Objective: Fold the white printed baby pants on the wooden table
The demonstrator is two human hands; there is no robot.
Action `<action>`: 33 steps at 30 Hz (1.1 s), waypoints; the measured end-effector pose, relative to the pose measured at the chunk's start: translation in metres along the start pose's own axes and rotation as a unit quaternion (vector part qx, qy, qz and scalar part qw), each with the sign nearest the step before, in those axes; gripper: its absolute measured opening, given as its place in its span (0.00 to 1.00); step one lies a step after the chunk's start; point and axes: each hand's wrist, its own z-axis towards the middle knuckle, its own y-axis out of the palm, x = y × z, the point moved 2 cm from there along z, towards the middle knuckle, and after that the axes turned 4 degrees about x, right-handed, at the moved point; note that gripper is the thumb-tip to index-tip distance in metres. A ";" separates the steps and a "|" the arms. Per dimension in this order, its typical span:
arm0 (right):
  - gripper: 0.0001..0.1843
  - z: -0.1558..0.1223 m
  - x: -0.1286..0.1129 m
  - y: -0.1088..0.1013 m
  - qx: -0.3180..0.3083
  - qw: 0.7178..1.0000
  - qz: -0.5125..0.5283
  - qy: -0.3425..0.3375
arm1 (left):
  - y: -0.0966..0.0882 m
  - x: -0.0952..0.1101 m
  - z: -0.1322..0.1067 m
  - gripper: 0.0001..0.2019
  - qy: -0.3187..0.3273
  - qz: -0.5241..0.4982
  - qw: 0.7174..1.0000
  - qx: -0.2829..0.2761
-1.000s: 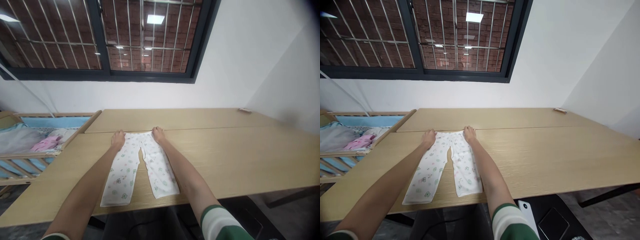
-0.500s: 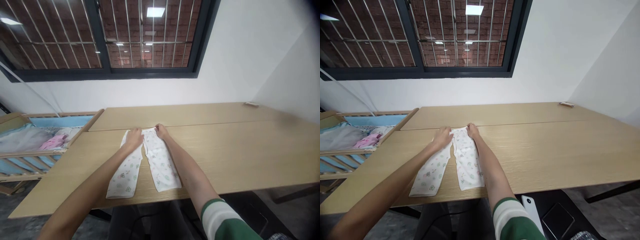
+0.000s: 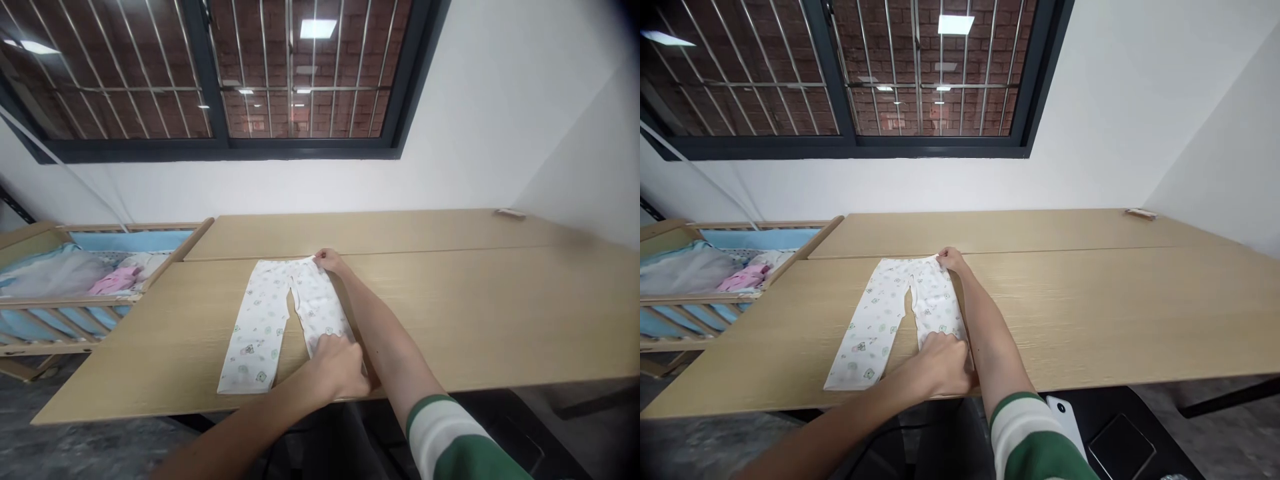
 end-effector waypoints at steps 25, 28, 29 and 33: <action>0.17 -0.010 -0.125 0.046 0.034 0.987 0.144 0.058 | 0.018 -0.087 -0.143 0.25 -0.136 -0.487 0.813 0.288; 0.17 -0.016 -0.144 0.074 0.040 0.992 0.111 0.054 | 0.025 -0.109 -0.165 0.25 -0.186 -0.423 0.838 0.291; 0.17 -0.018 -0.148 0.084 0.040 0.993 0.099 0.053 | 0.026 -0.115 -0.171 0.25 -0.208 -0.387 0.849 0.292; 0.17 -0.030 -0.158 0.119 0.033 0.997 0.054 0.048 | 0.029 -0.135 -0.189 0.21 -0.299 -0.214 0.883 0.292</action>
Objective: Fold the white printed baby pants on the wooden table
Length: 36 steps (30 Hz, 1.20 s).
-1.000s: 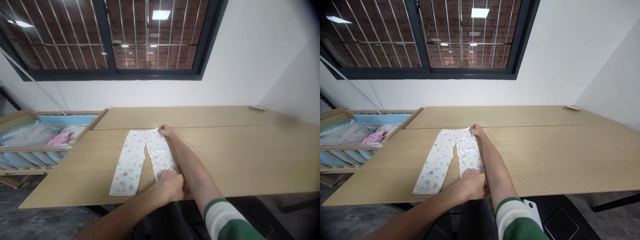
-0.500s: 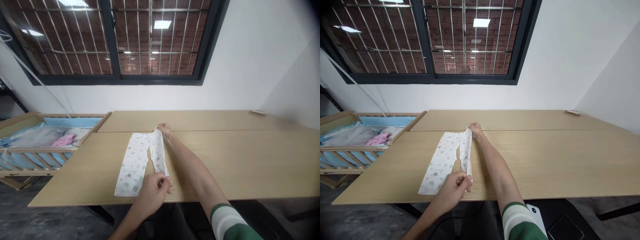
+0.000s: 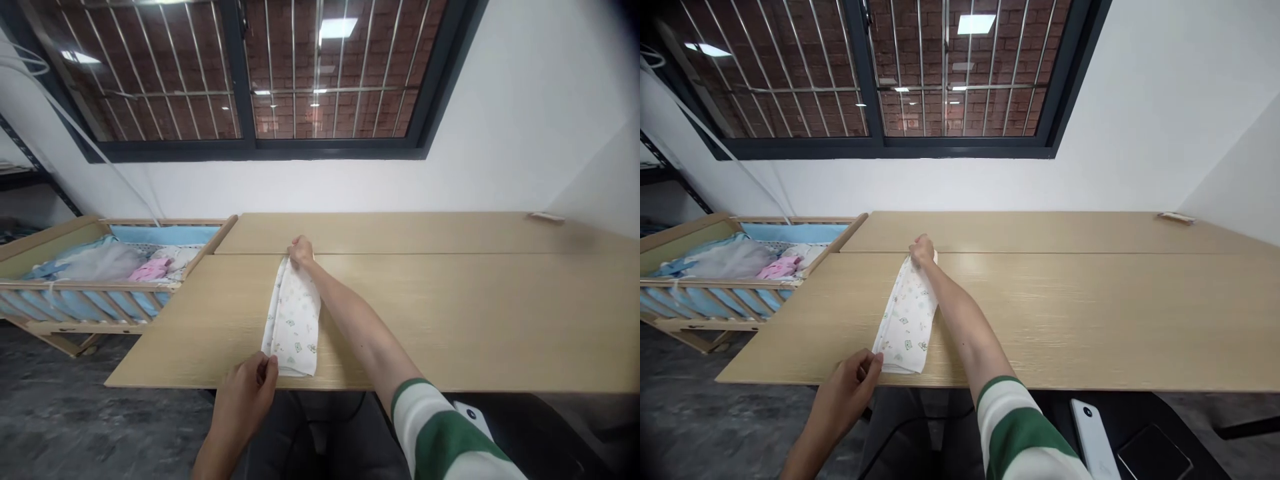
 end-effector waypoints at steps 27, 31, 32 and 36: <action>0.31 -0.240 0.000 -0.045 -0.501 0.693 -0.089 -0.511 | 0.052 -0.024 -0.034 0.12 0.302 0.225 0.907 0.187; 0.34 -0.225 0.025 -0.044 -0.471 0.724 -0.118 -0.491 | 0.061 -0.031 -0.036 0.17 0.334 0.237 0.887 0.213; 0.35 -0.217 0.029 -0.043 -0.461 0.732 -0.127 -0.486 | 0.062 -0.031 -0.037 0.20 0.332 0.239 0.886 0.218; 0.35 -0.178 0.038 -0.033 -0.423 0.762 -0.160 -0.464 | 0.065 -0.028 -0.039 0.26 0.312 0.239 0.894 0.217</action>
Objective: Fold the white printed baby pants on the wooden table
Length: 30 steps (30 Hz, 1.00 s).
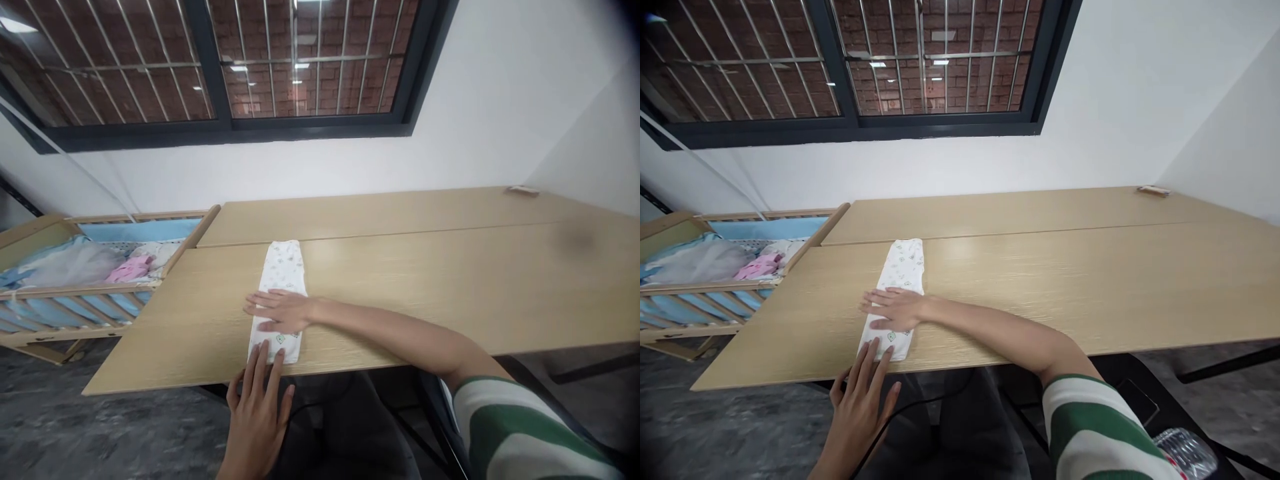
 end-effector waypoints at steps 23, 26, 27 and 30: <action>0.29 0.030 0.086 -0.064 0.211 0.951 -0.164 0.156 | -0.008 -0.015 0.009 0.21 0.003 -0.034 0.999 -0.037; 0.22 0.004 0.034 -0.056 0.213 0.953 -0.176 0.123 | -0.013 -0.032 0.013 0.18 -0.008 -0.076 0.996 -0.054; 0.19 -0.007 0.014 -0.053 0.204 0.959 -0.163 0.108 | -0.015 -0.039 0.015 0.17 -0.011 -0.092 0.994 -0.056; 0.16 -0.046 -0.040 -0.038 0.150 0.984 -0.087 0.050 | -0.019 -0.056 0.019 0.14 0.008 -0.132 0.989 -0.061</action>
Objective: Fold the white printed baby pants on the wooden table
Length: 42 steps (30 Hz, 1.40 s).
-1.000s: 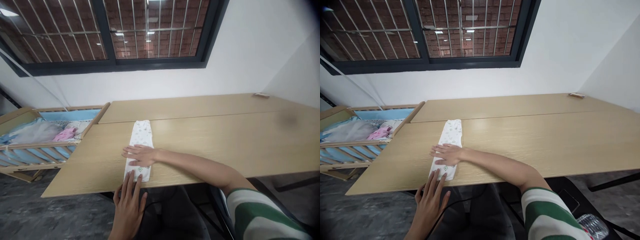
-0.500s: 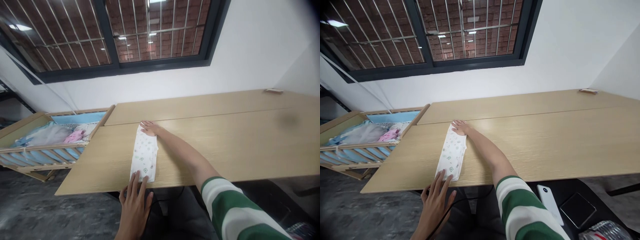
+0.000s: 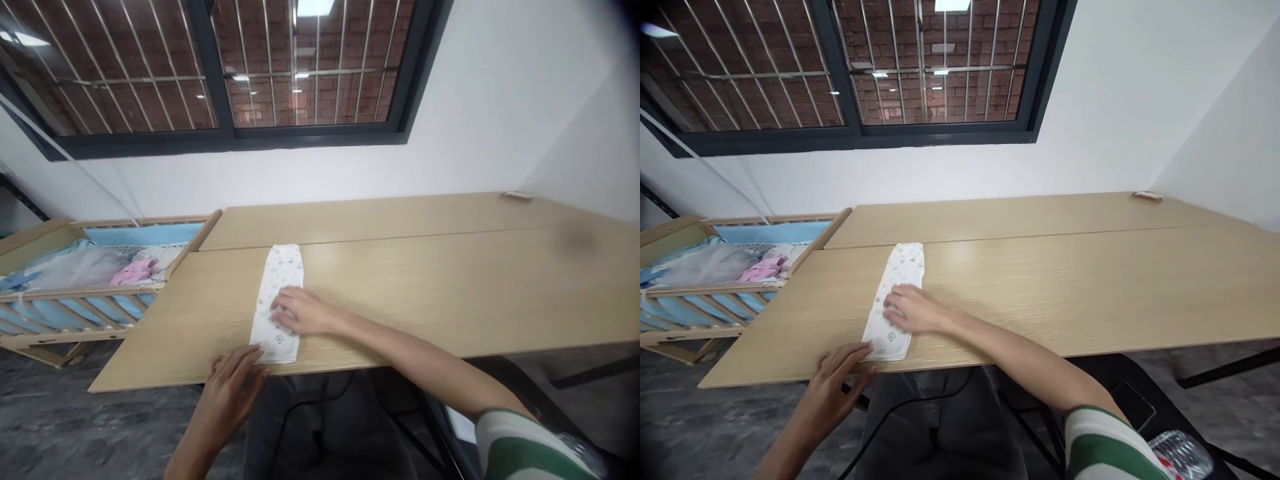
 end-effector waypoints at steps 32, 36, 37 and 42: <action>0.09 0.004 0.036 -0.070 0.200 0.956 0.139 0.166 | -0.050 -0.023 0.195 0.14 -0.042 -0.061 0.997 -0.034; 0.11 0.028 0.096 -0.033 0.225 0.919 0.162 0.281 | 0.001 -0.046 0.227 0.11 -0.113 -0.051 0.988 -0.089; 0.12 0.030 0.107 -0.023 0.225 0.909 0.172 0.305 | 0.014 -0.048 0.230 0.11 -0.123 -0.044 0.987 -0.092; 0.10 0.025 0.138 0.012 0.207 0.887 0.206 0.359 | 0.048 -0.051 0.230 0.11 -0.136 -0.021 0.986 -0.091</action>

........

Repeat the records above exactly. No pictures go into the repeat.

# WRITTEN RESPONSE
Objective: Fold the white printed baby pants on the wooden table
The demonstrator is two human hands; there is no robot.
Action `<action>`: 33 steps at 30 Hz (1.1 s), waypoints; the measured end-effector pose, relative to the pose measured at the chunk's start: translation in metres along the start pose's own axes and rotation as a unit quaternion (vector part qx, qy, qz and scalar part qw), each with the sign nearest the step before, in those axes; gripper: its absolute measured opening, given as its place in its span (0.00 to 1.00); step one lies a step after the chunk's start; point and axes: each hand's wrist, its own z-axis towards the middle knuckle, its own y-axis out of the palm, x = y × z, the point moved 2 cm from there along z, towards the middle knuckle, and after that the axes turned 4 degrees about x, right-handed, at the moved point; note that gripper is the thumb-tip to index-tip distance in metres. A ";" separates the steps and a "|" the arms. Per dimension in this order, its typical span:
arm0 (right):
  - gripper: 0.0001..0.1843
  - z: -0.1558..0.1223 m
  - x: -0.1286..0.1129 m
  - y: -0.1088..0.1013 m
  - qx: -0.3180..0.3083
  - qw: 0.7178..1.0000
  - qz: -0.5125..0.5283
  - qy: -0.3425..0.3375
arm1 (left):
  - y: -0.0966..0.0882 m
  - x: -0.0952..0.1101 m
  - z: -0.1322..0.1067 m
  - gripper: 0.0001..0.2019
  - qy: -0.3187..0.3273
  - qz: -0.5241..0.4982
  - qw: 0.7174..1.0000
  - qx: -0.2829..0.2761
-1.000s: 
-0.500s: 
+0.000s: 
 end-effector waypoints at steps 25, 28, 29 and 33: <action>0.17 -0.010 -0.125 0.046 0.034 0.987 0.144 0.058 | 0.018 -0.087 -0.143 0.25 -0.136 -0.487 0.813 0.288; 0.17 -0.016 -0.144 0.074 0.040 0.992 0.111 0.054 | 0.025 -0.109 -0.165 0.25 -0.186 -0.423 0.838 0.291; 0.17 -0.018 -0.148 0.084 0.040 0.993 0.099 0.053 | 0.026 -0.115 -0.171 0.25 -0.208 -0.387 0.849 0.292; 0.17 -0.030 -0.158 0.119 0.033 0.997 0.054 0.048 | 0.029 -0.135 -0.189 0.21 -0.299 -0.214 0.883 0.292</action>
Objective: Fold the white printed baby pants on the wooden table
Length: 36 steps (30 Hz, 1.20 s).
-1.000s: 
-0.500s: 
+0.000s: 
 end-effector waypoints at steps 27, 31, 32 and 36: <action>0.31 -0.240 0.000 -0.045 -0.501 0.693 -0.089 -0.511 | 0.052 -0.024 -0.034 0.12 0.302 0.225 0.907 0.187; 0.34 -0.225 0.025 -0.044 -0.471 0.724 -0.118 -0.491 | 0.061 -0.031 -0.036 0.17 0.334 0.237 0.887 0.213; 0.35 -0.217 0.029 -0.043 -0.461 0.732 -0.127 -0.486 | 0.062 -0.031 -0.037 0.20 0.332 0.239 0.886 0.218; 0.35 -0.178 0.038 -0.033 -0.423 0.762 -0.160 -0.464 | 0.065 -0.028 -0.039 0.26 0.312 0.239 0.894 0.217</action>
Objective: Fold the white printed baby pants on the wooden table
Length: 30 steps (30 Hz, 1.00 s).
 end-effector waypoints at steps 23, 26, 27 and 30: <action>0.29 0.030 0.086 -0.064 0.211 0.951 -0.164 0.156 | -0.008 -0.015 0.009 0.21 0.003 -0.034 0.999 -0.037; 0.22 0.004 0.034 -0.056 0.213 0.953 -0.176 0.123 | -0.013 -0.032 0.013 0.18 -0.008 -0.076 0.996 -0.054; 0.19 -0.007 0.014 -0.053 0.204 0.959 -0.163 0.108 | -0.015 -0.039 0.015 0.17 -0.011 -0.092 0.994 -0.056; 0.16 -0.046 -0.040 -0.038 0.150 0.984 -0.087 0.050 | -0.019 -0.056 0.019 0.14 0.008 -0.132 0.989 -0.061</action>
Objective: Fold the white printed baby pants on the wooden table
Length: 42 steps (30 Hz, 1.40 s).
-1.000s: 
-0.500s: 
+0.000s: 
 end-effector waypoints at steps 32, 36, 37 and 42: <action>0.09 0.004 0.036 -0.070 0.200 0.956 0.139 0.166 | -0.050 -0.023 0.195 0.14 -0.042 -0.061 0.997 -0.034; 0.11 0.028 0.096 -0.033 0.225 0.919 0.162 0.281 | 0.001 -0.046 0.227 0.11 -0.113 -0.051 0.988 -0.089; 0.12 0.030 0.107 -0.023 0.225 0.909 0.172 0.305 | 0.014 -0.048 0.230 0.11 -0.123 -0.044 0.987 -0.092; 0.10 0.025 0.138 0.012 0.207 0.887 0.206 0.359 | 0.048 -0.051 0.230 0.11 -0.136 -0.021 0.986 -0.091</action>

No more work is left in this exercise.